Я ещё не решила, что делать с телом Эйне: предать земле, кремировать или сбросить в воду. Она лежала в холодильнике, спокойная и чуть насмешливая, с инеем на ресницах и швом на шее, почти совсем седая, под тонкой белой простынёй. "Может, тебе это удастся" — благословение это или проклятие? Что-то перешло мне от неё по связавшей нас железной пуповине, и я пока ещё сама не могла разобраться, что именно. Но похоронить её следовало достойно, в этом не было никаких сомнений.
— Мы с тобой её должницы, куколка, — сказала я, обнимая Карину за талию и подводя её поближе, чтобы она хорошо могла разглядеть это лицо. — Запомни её, родная.
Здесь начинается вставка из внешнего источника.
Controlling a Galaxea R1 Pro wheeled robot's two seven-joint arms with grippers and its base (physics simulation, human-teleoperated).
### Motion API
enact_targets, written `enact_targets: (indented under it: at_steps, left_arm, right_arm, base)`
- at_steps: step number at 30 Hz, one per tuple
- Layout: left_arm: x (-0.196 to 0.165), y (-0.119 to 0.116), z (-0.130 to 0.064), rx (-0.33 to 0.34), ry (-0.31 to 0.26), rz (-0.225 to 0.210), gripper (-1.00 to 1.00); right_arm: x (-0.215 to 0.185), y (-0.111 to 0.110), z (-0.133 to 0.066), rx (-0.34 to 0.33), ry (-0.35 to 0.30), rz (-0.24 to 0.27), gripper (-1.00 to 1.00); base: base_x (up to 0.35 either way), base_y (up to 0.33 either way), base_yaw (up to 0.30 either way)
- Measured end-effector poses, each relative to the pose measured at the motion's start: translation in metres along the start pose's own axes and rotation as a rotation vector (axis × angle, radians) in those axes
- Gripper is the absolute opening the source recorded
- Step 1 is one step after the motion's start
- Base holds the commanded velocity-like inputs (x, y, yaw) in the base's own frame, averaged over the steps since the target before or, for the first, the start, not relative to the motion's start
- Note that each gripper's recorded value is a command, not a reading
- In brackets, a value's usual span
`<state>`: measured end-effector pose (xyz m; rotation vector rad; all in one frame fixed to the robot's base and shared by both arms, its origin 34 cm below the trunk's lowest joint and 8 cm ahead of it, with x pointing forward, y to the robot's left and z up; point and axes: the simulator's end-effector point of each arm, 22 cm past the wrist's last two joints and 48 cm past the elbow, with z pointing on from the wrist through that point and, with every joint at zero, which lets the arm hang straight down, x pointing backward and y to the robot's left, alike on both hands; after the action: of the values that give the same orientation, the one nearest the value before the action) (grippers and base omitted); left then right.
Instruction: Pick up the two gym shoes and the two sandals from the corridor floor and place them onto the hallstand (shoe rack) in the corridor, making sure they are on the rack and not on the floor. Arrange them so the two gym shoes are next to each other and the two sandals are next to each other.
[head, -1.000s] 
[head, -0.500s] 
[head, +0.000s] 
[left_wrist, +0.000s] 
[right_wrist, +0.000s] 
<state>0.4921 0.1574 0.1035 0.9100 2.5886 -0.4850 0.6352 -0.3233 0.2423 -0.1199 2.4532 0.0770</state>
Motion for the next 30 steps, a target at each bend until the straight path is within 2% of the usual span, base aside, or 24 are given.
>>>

Её звали Эйне, и с неё всё началось. Для неё уже всё закончилось, а для нас... Не знаю.
Карина посмотрела на меня и вдруг сказала:
— Мам, у тебя вот тут... — Она дотронулась до моих волос над лбом. — Седина. Прямо целая прядь. Её раньше не было, я точно помню.
9.24. Десять суток
Я встретилась с Великим Магистром, когда мы уже ничего не могли сказать друг другу. Странная это была встреча. Тот, а точнее, та, чьё имя и лицо были покрыты такой таинственностью, предстала передо мной в самом неприглядном виде — в виде останков.
В последние три века она никуда не выходила из своего комфортного подземелья, управляя Орденом оттуда, пока не впала в анабиоз от старости. Её титулом прикрывался Октавиан, совершая все свои бесчинства, хотя она не имела к ним никакого отношения, так как не выходила из анабиоза. Её похитили из усыпальницы, чтобы устрашить членов Ордена, и этот трюк неплохо сработал. В последнее время ей, завзятой домоседке, довелось изрядно попутешествовать вместе с Октавианом, но её захватили на каирском кладбище, хотя вполне могли бы там оставить: там ей было самое место. Её роскошный чёрный полированный гроб был поцарапан и измазан грязью, а её дорогое, старинного фасона чёрно-золотое платье пропиталось кровью — её собственной. Кто-то из наших бойцов отрубил ей голову, чтобы её уж наверняка можно было считать мёртвой.